A l'éditeur,
En 2023, j’ai dit à John Stossel que ma plus grande peur concernant l’éveil était de voir le pendule de l’intolérance basculer vers l’extrême opposé.
Je crois que oui.
Dans « L'interdiction du DEI a conduit à la fin des avantages sociaux du ministre et à un appel au licenciement du professeur ou pire » (16 septembre 2026), Ryan Quinn explique pourquoi. Quinn rapporte que les dossiers révèlent une éventuelle atteinte excessive du gouvernement dans le cadre de l'interdiction DEI du Kentucky, conduisant à un examen minutieux, à une application contestée et à un sénateur de l'État exigeant le licenciement d'un professeur ou pire.
Ce sénateur, Gary Boswell, a demandé le licenciement d'un professeur pour avoir inclus du contenu qu'il n'aimait pas. Il semble interpréter mal la HB 4, la législation anti-DEI du Kentucky. Mais l'est-il ?
La loi interdit « les cours dont le but principal est d'endoctriner les participants avec un concept discriminatoire », c'est-à-dire un concept qui « justifie ou favorise un traitement différentiel » basé sur l'appartenance à un groupe. Est-ce que lire Kendi Comment être un antiraciste Cela signifie-t-il nécessairement que le professeur oblige les étudiants à l'adopter comme leur idéologie personnelle ?
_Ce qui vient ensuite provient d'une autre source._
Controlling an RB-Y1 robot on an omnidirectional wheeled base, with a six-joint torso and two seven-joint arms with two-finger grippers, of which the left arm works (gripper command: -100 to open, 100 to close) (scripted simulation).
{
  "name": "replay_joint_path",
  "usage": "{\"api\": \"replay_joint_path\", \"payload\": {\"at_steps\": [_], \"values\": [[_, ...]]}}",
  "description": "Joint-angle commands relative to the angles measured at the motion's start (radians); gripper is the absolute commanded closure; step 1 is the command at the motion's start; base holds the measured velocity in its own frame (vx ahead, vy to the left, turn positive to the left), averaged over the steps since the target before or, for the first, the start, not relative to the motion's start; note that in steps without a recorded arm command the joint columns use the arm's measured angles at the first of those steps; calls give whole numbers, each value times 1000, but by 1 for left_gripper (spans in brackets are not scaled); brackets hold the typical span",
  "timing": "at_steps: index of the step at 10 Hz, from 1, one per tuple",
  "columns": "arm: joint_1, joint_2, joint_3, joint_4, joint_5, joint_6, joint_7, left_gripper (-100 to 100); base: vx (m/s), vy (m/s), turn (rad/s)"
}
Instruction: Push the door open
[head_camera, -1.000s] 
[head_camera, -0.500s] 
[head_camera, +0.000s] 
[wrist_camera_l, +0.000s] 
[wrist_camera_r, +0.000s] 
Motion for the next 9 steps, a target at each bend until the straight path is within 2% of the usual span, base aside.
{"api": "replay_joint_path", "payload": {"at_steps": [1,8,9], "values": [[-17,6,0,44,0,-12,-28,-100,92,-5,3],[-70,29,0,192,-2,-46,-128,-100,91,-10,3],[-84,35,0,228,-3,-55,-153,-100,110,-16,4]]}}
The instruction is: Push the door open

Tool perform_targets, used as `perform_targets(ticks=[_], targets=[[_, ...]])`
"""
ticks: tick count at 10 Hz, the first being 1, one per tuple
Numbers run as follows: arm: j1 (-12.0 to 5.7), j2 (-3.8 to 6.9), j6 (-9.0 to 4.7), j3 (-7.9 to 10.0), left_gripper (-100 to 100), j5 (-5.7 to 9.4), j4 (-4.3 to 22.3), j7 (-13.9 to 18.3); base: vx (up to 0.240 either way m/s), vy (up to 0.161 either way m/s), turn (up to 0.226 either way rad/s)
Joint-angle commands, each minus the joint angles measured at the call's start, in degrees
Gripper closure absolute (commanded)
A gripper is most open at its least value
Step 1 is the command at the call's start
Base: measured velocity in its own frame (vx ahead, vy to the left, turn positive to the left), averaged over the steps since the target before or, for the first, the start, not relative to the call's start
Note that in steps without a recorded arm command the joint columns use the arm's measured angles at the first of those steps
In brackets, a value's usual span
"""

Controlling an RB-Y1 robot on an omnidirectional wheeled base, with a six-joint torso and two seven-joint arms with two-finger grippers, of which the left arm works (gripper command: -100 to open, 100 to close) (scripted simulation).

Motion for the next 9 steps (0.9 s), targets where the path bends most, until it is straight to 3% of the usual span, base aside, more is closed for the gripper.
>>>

Le sénateur se trompe peut-être, comme bien d’autres. Le contenu du cours n'est pas le problème. C'est la manière dont les instructeurs et les étudiants interagissent avec le contenu. Les instructeurs endoctrinent-ils au lieu d’éduquer ? Les étudiants acceptent-ils le contenu de manière incontestable au lieu d’y réfléchir de manière critique ? Un problème ne se présente que si la réponse à l’une ou aux deux questions est oui.
Cela dit, les interprétations de la loi varient et les administrateurs peuvent en faire trop par peur. Cela se produit assez fréquemment pour inspirer la création de l’Alliance pour l’enseignement supérieur, dont les recherches révèlent que certaines des interdictions les plus flagrantes ne figurent pas réellement dans la législation. De nombreuses interdictions sont le résultat d’un « apaisement anticipé » des législateurs et non d’une véritable loi.
Il semble que la crainte que j'ai exprimée à Stossel se soit matérialisée. Espérons que le bourbier actuel soit une douleur croissante et non la nouvelle norme.